At independence Zimbabwe adopted a situation where both electronic and mainstream print media were firmly under government control. Before independence the Rhodesian Front (RF) government used the media to justify the RF and to fight African nationalism. The African nationalists were portrayed as communist-inspired terrorists. The media vilified them and never gave them space to air their convictions, policies and intentions. In fact whatever they tried to say to the public was “banned”.
At independence the nationalist government allocated the media the role of promoting national unity, urging and publicising development and confronting South African apartheid. Unfortunately the nationalist government also sought to use the media it controlled in the same way that the colonial government had used it – to vilify and demonise political opponents, portraying them as enemies of the people bent on disrupting peace. The new government media sought to ridicule the emerging opposition, portraying it as enemies of the people, bent on returning power to the former colonialists.

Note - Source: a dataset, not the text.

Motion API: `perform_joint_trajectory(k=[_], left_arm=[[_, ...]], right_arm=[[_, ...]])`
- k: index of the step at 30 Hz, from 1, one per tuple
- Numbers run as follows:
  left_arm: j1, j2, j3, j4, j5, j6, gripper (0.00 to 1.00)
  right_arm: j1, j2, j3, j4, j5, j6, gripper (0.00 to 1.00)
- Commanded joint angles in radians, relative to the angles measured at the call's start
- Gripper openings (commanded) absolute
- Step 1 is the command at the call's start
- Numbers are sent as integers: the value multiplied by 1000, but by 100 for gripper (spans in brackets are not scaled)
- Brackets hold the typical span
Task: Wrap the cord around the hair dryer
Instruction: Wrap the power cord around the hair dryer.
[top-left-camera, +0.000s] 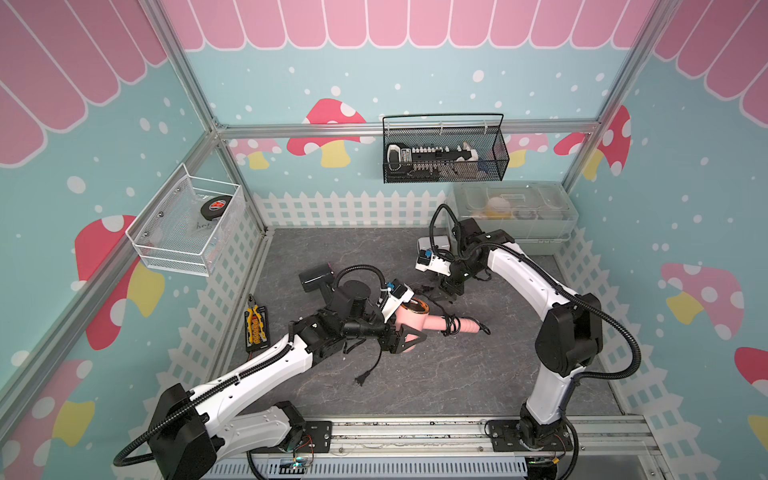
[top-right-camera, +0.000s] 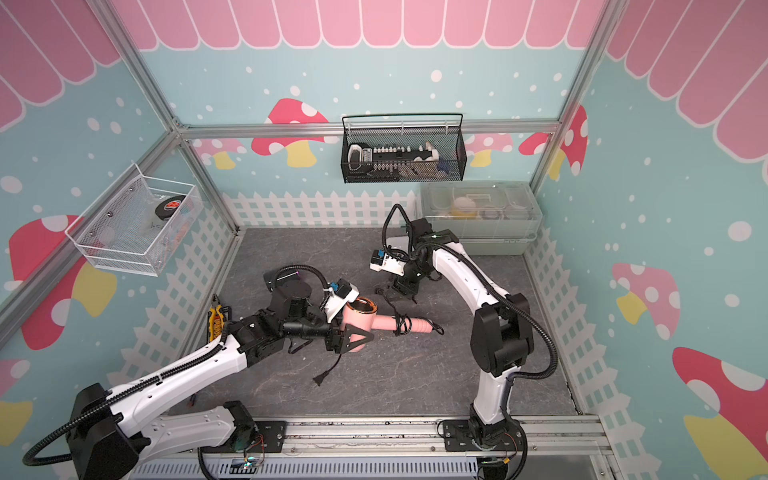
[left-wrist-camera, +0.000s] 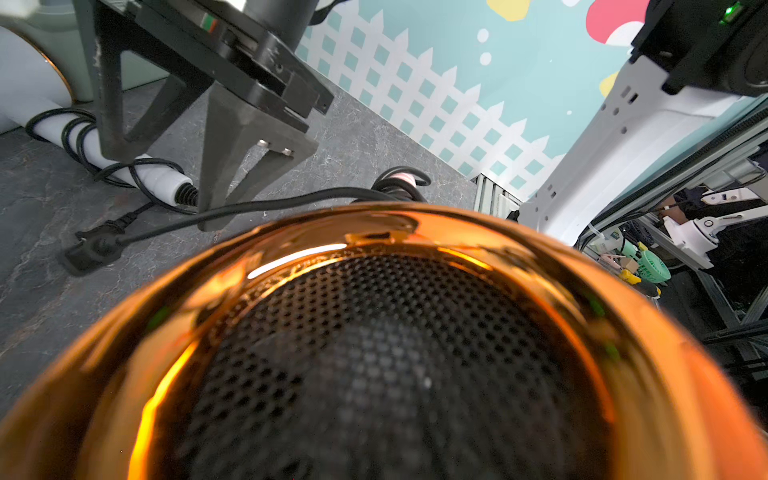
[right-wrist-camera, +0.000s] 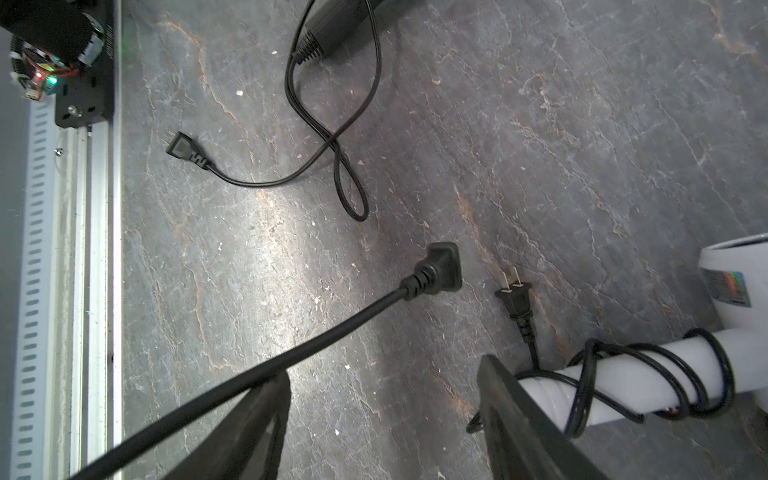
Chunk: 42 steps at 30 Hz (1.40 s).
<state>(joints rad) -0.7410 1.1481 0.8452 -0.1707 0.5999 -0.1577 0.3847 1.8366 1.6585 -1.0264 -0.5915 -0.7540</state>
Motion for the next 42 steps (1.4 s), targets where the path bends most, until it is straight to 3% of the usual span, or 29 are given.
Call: perform_joint_trajectory(k=[1, 14, 19, 24, 32, 42], left_arm=[[3, -34, 2, 119, 23, -13, 0], [116, -114, -117, 334, 97, -140, 0], [127, -134, -132, 370, 131, -156, 0], [129, -144, -117, 396, 156, -170, 0], [147, -143, -89, 443, 191, -205, 0], [172, -124, -94, 563, 204, -281, 0]], right_arm=[[2, 0, -25, 1, -92, -45, 70], [-75, -20, -118, 17, -325, -74, 70], [-135, -1, -90, 17, -473, -104, 71], [-151, 28, -57, 59, -538, -98, 72], [-170, -92, -307, 518, -591, 128, 73], [-255, -184, -663, 1333, -591, 647, 75]])
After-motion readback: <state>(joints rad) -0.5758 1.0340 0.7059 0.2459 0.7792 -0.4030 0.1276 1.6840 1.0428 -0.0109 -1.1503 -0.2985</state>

This was the defining moment for the role and behaviour of the privately-owned media that was to emerge later in Zimbabwe. The decision by the nationalist government to use the publicly-owned media to fight political opponents, in the same way the colonialists had used it to fight the nationalists, was disastrous. On the other hand the new nationalist government was supposed to be a government of the future. Its role was to consolidate national unity, build a national consensus on what were the key and urgent national issues that needed to be addressed. The media had to buttress the new democracy by adopting policies that would ensure political maturity through free and open debate of public issues.
So the public press assumed the role of fighting the government’s battles with the emerging opposition. Their major strategy was not only to shut out the opposition from the public sphere. The press also went out of its own way to attack and vilify the opposition even ahead of government functionaries. While it correctly publicised and highlighted success in the educational, health and agricultural fields, it ignored increasing corruption and mismanagement on the part of government and quasi-government bodies.
It is in this context that the privately-owned media arose in Zimbabwe. It was the nature of the situation in which it arose that prompted it to take the form and behaviour it did.
* Dr Mazombwe is a lecturer in Languages, Literature and Media Studies at Zimbabwe Open University.